A manager with a personal grudge against a good employee might write a scorching performance review that results in an unjustified firing. Few customers and a slow business day for a branch store can result in an otherwise excellent performer failing to meet a personal quota and being dismissed without hearing.

Events like these are far more common than we might think, and they can result in needlessly lost productivity due to replacing a worker, extra money spent on training, and a bad reputation for your company among your applicant pool. That is why some companies turn to employee assessment consultants to review their assessment procedures.

We need to balance rigorous assessment procedures with the ability to determine whether our assessments of an employee are in error. This can be done in a number of ways. Managers and HR personnel might be required to get approval from their immediate supervisors before a firing can be confirmed, allowing the employee a second chance and a fresh perspective for an evaluation.

"Three strikes" rulings can result in an employee being required to enter a training program or to suffer other penalties: reduced workplace powers for a probationary period, reduced benefits, no possibility of overtime, or even wage cuts. And sales goals and quotas can be used for incentive rather than punitive purposes: instead of firing employees who fail to meet sales goals, bonuses or promotions might be offered exclusively to employees who exceed them.

The idea of working through incentive rather than punitive measures may be worthy of consideration for your business in general. A punitive business environment at best causes employees to think more in terms of meeting minimum expectations than in terms of exceeding expectations. In more serious cases, a punitive environment discourages employees from taking potentially productivity-increasing risks, on the grounds that such risks might "get them in trouble". At worst, a punitive environment actually turns good employees into bad ones by implicating them unfairly in infractions with no possibility of appeal. Punitive-centric employee assessments give you a powerful ability to ferret out bad employees, true, but is that power worth such a large hit to company morale?

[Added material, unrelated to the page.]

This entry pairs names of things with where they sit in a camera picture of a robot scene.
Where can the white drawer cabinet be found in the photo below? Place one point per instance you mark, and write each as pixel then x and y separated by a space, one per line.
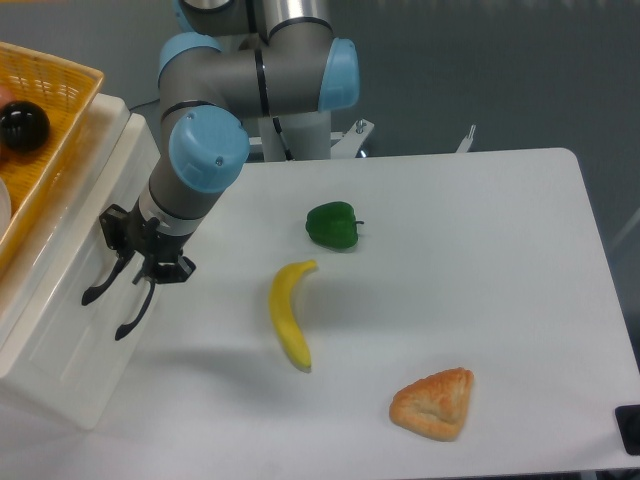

Instead, it's often prudent--if finances permit it--to offer various incentives for exceptional levels of production or customer service. If an employee's excellent service wins your business a lifelong customer, your potential earnings might easily outweigh the cost of providing that employee an extra paid vacation day per year, or a small bonus to his or her paycheck. You might also set up fast-track promotion systems for employees who meet a certain standard of service, however it's assessed.

This ensures that your most dedicated, valuable employees will have a strong motivation to continue producing, as well as ensuring that they naturally move to positions of increased responsibility within the company. If you can afford to provide these incentives, your company can become more productive overall, your good employees become still better, and even your bad employees, appropriately motivated, may see some reason to mend their ways and start contributing to your business, rather than draining it.

But as valuable as an incentive-based business environment can be--and as unpleasant as firing employees usually is--it's important not to shirk from firing if it's necessary. If assessment procedures are too rigorous, we end up firing good employees, true. But if they're too slack and forgiving, we end up retaining bad ones. As with the other balancing acts of business, only an individual business owner or policymaker can determine exactly how many chances an employee should get before being dismissed. But that determination must be made in order to prevent major losses in productivity, liability concerns, or a negative reputation for your business overall.

A business is, in a very real sense, only as good as its employees. And if you have bad employees, it's important to get rid of them as efficiently as possible. But it's equally vital to make sure that in seeking efficient systems of firing, you don't blind yourself to the costs that come with efficiency--and the potential advantages to be gained by taking a more tolerant, incentive-driven path.